(Stored records)
::::::
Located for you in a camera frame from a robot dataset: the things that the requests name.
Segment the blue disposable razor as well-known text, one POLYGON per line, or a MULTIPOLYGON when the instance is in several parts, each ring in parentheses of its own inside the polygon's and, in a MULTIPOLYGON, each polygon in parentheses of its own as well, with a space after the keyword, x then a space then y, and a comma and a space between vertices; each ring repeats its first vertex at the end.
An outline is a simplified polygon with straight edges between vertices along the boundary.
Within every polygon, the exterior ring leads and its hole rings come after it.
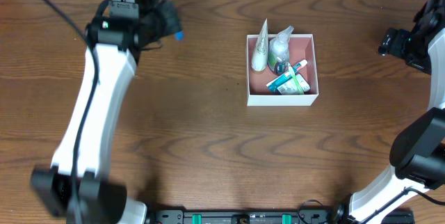
POLYGON ((184 33, 182 31, 182 25, 179 18, 177 9, 174 6, 173 0, 164 0, 164 12, 165 12, 165 34, 173 35, 176 40, 182 40, 184 33))

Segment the white shampoo tube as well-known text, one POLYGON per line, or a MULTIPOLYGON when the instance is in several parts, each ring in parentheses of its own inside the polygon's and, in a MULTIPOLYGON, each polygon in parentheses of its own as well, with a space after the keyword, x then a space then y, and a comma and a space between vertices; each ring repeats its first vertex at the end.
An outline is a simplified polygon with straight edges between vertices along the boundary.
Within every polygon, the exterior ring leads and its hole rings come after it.
POLYGON ((251 59, 251 68, 255 72, 263 72, 266 69, 268 59, 268 20, 266 19, 254 47, 251 59))

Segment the green white toothbrush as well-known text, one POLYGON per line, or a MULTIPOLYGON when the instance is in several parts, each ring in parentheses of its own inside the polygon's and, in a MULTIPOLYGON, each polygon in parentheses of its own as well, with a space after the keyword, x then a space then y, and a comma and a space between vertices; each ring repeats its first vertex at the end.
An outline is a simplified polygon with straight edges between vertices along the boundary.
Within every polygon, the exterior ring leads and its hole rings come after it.
POLYGON ((291 77, 292 77, 290 87, 292 87, 292 89, 293 89, 293 94, 303 95, 304 90, 302 89, 302 86, 299 84, 298 80, 296 79, 296 72, 293 70, 293 67, 291 66, 290 63, 288 63, 287 65, 288 65, 288 71, 290 72, 291 77))

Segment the green white soap packet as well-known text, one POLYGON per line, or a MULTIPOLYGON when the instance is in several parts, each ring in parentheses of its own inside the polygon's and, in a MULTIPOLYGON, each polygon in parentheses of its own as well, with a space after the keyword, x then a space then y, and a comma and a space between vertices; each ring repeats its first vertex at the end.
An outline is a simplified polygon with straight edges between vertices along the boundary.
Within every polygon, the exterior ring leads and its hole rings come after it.
MULTIPOLYGON (((283 83, 281 86, 279 86, 277 88, 278 92, 281 95, 296 95, 296 94, 293 94, 293 89, 292 89, 292 87, 290 87, 291 79, 289 79, 288 81, 286 81, 285 83, 283 83)), ((307 83, 307 81, 304 79, 304 77, 301 74, 297 74, 296 79, 298 80, 299 84, 302 86, 302 89, 304 90, 304 94, 310 91, 310 85, 307 83)))

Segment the clear mouthwash bottle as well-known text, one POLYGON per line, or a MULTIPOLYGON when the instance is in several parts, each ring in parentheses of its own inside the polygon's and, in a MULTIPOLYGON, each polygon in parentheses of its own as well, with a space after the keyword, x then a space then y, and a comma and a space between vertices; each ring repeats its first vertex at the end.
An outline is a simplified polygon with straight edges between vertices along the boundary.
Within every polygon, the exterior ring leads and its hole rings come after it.
POLYGON ((267 64, 272 73, 276 75, 281 75, 289 62, 289 41, 293 30, 294 27, 289 26, 269 42, 267 64))

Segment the green Colgate toothpaste tube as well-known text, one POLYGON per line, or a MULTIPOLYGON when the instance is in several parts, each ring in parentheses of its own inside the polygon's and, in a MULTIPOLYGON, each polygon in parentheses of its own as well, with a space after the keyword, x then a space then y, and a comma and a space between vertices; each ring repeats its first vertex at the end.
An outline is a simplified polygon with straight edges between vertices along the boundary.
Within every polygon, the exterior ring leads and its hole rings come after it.
MULTIPOLYGON (((296 72, 296 74, 300 74, 300 71, 302 68, 304 68, 307 65, 307 61, 305 59, 303 59, 302 61, 300 61, 299 63, 295 64, 293 67, 293 70, 296 72)), ((267 83, 266 86, 267 88, 273 92, 273 93, 279 93, 277 88, 279 86, 281 86, 283 83, 285 83, 286 81, 288 81, 289 79, 291 79, 291 74, 290 72, 287 70, 285 73, 281 74, 280 76, 278 76, 278 78, 272 80, 271 82, 267 83)))

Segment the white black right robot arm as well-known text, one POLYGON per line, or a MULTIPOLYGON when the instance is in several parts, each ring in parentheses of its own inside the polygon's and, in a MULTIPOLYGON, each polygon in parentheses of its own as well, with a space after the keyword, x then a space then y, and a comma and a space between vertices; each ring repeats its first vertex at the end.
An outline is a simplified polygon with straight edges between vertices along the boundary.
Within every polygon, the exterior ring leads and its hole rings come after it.
POLYGON ((378 53, 392 55, 430 75, 428 110, 397 135, 389 165, 365 189, 348 196, 332 213, 331 223, 399 223, 393 211, 417 195, 444 185, 444 0, 428 0, 415 15, 411 31, 387 30, 378 53))

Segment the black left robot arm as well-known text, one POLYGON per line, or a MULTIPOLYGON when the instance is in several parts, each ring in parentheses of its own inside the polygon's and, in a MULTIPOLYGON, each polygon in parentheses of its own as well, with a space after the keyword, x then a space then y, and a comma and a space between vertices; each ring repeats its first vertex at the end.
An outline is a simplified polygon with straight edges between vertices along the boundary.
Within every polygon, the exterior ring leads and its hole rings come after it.
POLYGON ((145 223, 147 205, 108 180, 115 128, 140 53, 180 37, 172 0, 147 5, 103 1, 86 27, 83 80, 65 135, 49 169, 36 168, 31 186, 47 211, 68 223, 145 223))

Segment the white box pink interior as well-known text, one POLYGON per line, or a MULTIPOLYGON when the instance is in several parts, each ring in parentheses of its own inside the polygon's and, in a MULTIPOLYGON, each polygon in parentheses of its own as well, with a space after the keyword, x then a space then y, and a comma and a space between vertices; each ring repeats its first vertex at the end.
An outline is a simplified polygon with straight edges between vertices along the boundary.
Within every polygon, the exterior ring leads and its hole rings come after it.
POLYGON ((310 106, 318 97, 318 77, 314 37, 312 34, 293 34, 289 42, 290 62, 295 65, 305 59, 307 61, 299 73, 308 82, 310 90, 304 95, 281 95, 272 93, 266 84, 277 76, 266 68, 263 72, 254 72, 251 59, 257 42, 257 35, 247 35, 245 44, 247 105, 248 106, 310 106))

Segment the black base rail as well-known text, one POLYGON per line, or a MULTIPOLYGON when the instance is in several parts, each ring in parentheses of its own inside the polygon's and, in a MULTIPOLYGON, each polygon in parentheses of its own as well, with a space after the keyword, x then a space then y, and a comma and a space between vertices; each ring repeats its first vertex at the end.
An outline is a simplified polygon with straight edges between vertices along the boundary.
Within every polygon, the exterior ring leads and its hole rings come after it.
POLYGON ((149 224, 303 224, 327 223, 326 209, 303 209, 300 211, 182 211, 159 210, 148 213, 149 224))
::::::
▶ _Exercise objective_: Using the data above, write out every line exactly, leaving the images behind.

▶ _Task answer_:
Located for you in a camera frame from a robot dataset: the things that the requests name.
Segment the blue disposable razor as well-known text, one POLYGON per line, or a MULTIPOLYGON when the instance is in several parts, each ring in parentheses of its own inside the polygon's and, in a MULTIPOLYGON, each polygon in parentheses of its own as well, with a space after the keyword, x then a space then y, and a comma and a space between vertices; each ring repeats its first vertex at the end.
An outline is a simplified polygon with straight edges between vertices along the boundary.
Within every polygon, the exterior ring leads and its hole rings come after it.
POLYGON ((184 33, 182 31, 182 25, 179 18, 177 9, 174 6, 173 0, 164 0, 164 12, 165 12, 165 34, 173 35, 176 40, 182 40, 184 33))

Segment the white shampoo tube as well-known text, one POLYGON per line, or a MULTIPOLYGON when the instance is in several parts, each ring in parentheses of its own inside the polygon's and, in a MULTIPOLYGON, each polygon in parentheses of its own as well, with a space after the keyword, x then a space then y, and a comma and a space between vertices; each ring repeats its first vertex at the end.
An outline is a simplified polygon with straight edges between vertices along the boundary.
Within every polygon, the exterior ring leads and its hole rings come after it.
POLYGON ((251 59, 251 68, 255 72, 263 72, 266 69, 268 59, 268 20, 266 19, 254 47, 251 59))

Segment the green white toothbrush as well-known text, one POLYGON per line, or a MULTIPOLYGON when the instance is in several parts, each ring in parentheses of its own inside the polygon's and, in a MULTIPOLYGON, each polygon in parentheses of its own as well, with a space after the keyword, x then a space then y, and a comma and a space between vertices; each ring repeats its first vertex at the end.
An outline is a simplified polygon with straight edges between vertices along the boundary.
Within every polygon, the exterior ring leads and its hole rings come after it.
POLYGON ((291 77, 292 77, 290 87, 292 87, 292 89, 293 89, 293 94, 303 95, 304 90, 302 89, 302 86, 299 84, 298 80, 296 79, 296 72, 293 70, 293 67, 291 66, 290 63, 288 63, 287 65, 288 65, 288 71, 290 72, 291 77))

Segment the green white soap packet as well-known text, one POLYGON per line, or a MULTIPOLYGON when the instance is in several parts, each ring in parentheses of its own inside the polygon's and, in a MULTIPOLYGON, each polygon in parentheses of its own as well, with a space after the keyword, x then a space then y, and a comma and a space between vertices; each ring repeats its first vertex at the end.
An outline is a simplified polygon with straight edges between vertices along the boundary.
Within every polygon, the exterior ring leads and its hole rings come after it.
MULTIPOLYGON (((283 83, 281 86, 279 86, 277 88, 278 92, 281 95, 296 95, 296 94, 293 94, 293 89, 292 89, 292 87, 290 87, 291 79, 289 79, 288 81, 286 81, 285 83, 283 83)), ((307 83, 307 81, 304 79, 304 77, 301 74, 297 74, 296 79, 298 80, 299 84, 302 86, 302 89, 304 90, 304 94, 310 91, 310 85, 307 83)))

Segment the clear mouthwash bottle as well-known text, one POLYGON per line, or a MULTIPOLYGON when the instance is in several parts, each ring in parentheses of its own inside the polygon's and, in a MULTIPOLYGON, each polygon in parentheses of its own as well, with a space after the keyword, x then a space then y, and a comma and a space between vertices; each ring repeats its first vertex at the end.
An outline is a simplified polygon with straight edges between vertices along the boundary.
Within every polygon, the exterior ring leads and its hole rings come after it.
POLYGON ((267 64, 272 73, 276 75, 281 75, 289 62, 289 41, 293 30, 294 27, 289 26, 269 42, 267 64))

Segment the green Colgate toothpaste tube as well-known text, one POLYGON per line, or a MULTIPOLYGON when the instance is in several parts, each ring in parentheses of its own inside the polygon's and, in a MULTIPOLYGON, each polygon in parentheses of its own as well, with a space after the keyword, x then a space then y, and a comma and a space between vertices; each ring repeats its first vertex at the end.
An outline is a simplified polygon with straight edges between vertices along the boundary.
Within every polygon, the exterior ring leads and its hole rings come after it.
MULTIPOLYGON (((296 72, 296 74, 300 74, 300 71, 302 68, 304 68, 307 65, 307 61, 305 59, 303 59, 302 61, 300 61, 299 63, 295 64, 293 67, 293 70, 296 72)), ((267 83, 266 86, 267 88, 273 92, 273 93, 279 93, 277 88, 279 86, 281 86, 283 83, 285 83, 286 81, 288 81, 289 79, 291 79, 291 74, 290 72, 287 70, 285 73, 281 74, 280 76, 278 76, 278 78, 272 80, 271 82, 267 83)))

Segment the white black right robot arm as well-known text, one POLYGON per line, or a MULTIPOLYGON when the instance is in several parts, each ring in parentheses of its own inside the polygon's and, in a MULTIPOLYGON, each polygon in parentheses of its own as well, with a space after the keyword, x then a space then y, and a comma and a space between vertices; each ring repeats its first vertex at the end.
An outline is a simplified polygon with straight edges between vertices along the boundary.
Within every polygon, the exterior ring leads and its hole rings come after it.
POLYGON ((378 53, 392 55, 430 75, 428 110, 397 135, 389 165, 365 189, 348 196, 332 213, 331 223, 399 223, 393 211, 417 195, 444 185, 444 0, 428 0, 415 15, 411 31, 387 30, 378 53))

Segment the black left robot arm as well-known text, one POLYGON per line, or a MULTIPOLYGON when the instance is in several parts, each ring in parentheses of its own inside the polygon's and, in a MULTIPOLYGON, each polygon in parentheses of its own as well, with a space after the keyword, x then a space then y, and a comma and a space between vertices; each ring repeats its first vertex at the end.
An outline is a simplified polygon with straight edges between vertices along the boundary.
Within every polygon, the exterior ring leads and its hole rings come after it.
POLYGON ((145 223, 147 205, 108 180, 115 128, 140 53, 180 37, 172 0, 147 5, 103 1, 86 27, 83 80, 65 135, 49 169, 36 168, 31 186, 47 211, 68 223, 145 223))

Segment the white box pink interior as well-known text, one POLYGON per line, or a MULTIPOLYGON when the instance is in several parts, each ring in parentheses of its own inside the polygon's and, in a MULTIPOLYGON, each polygon in parentheses of its own as well, with a space after the keyword, x then a space then y, and a comma and a space between vertices; each ring repeats its first vertex at the end.
An outline is a simplified polygon with straight edges between vertices along the boundary.
Within every polygon, the exterior ring leads and its hole rings come after it.
POLYGON ((310 106, 318 97, 318 77, 314 37, 312 34, 293 34, 289 42, 290 62, 295 65, 305 59, 307 61, 299 73, 308 82, 310 90, 304 95, 281 95, 272 93, 266 84, 277 76, 266 68, 263 72, 254 72, 251 59, 257 42, 257 35, 247 35, 245 44, 247 105, 248 106, 310 106))

Segment the black base rail as well-known text, one POLYGON per line, or a MULTIPOLYGON when the instance is in several parts, each ring in parentheses of its own inside the polygon's and, in a MULTIPOLYGON, each polygon in parentheses of its own as well, with a space after the keyword, x then a space then y, and a comma and a space between vertices; each ring repeats its first vertex at the end.
An outline is a simplified polygon with straight edges between vertices along the boundary.
Within every polygon, the exterior ring leads and its hole rings come after it.
POLYGON ((149 224, 303 224, 327 223, 326 209, 303 209, 300 211, 182 211, 159 210, 148 213, 149 224))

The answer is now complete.